Islet-activating protein. A modifier of receptor-mediated regulation of rat islet adenylate cyclase.

Adenylate cyclase of the membrane-rich fraction of 24-h cultured islets was inhibited by epinephrine via alpha-adrenergic receptors. Epinephrine was inhibitory only when the enzyme was activated by GTP; the degree of inhibition was highly proportional to the degree of GTP activation. Adenylate cyclase of islets cultured with islet-activating protein (IAP), one of the pertussis toxins, was less susceptible to epinephrine inhibition. The degree of the inhibition was markedly reduced without changes in potency of the catecholamine and in GTP dependence after IAP treatment.

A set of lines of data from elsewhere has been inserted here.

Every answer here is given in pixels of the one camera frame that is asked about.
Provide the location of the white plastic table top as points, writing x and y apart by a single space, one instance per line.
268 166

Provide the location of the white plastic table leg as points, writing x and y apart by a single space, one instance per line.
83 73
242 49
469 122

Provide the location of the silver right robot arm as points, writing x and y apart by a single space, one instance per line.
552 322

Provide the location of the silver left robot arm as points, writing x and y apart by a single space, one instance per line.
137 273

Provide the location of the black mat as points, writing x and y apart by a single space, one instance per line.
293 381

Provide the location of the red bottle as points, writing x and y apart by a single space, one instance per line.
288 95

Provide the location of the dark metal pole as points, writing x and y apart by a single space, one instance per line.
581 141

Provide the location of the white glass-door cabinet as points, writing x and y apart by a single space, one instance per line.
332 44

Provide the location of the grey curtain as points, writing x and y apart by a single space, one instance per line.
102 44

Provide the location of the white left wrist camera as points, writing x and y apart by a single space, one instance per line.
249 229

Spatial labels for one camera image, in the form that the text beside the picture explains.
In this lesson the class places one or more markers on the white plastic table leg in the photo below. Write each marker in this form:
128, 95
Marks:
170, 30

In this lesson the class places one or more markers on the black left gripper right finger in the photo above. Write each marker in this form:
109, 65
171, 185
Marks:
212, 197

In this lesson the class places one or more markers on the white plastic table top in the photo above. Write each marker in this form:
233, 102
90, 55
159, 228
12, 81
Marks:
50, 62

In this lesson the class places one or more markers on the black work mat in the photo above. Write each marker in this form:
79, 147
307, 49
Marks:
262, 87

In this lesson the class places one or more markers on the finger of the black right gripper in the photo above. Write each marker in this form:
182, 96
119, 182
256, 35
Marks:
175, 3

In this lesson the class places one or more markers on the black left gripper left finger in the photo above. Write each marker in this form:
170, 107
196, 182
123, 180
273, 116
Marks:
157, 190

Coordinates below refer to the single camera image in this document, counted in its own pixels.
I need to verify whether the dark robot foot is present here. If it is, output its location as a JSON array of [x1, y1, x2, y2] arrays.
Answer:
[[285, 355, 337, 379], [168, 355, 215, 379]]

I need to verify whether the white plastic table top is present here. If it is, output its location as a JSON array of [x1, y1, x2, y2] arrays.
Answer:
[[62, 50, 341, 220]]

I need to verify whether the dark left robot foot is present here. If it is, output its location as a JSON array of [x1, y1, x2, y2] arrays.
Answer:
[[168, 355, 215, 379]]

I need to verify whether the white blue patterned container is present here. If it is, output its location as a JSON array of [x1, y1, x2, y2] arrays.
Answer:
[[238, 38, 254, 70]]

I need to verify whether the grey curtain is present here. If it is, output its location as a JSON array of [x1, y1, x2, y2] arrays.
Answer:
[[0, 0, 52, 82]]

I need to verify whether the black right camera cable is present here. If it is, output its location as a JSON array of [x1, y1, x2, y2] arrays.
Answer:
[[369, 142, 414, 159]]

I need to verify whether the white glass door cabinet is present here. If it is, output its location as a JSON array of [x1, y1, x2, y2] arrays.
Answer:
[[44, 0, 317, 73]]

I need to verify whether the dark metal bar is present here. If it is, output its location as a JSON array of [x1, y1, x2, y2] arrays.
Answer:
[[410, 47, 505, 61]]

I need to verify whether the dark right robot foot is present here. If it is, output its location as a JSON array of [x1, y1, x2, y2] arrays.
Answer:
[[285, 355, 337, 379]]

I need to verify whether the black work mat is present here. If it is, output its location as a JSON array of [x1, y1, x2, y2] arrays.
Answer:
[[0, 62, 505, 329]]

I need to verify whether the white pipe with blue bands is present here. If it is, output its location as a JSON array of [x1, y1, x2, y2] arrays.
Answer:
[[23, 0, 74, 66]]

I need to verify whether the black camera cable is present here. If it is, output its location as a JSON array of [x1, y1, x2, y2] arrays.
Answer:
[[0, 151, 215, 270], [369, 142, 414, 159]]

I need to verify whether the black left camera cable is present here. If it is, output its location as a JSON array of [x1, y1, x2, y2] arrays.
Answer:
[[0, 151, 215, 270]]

None of the other kinetic properties of the enzyme including the affinity for substrate, sensitivity to guanine nucleotide and fluoride activation, and cholera toxin-induced modification of enzymic activity were affected by treatment of islets with IAP, suggesting that neither the catalytic nor the GTP-regulatory component of the membrane adenylate cyclase complex is the site of IAP action. Slight activation of the enzyme by glucagon or adenosine tended to be enhanced by IAP treatment. Thus, a mechanism whereby membrane receptors are linked to adenylate cyclase appears to be modified by exposure of islet cells to IAP.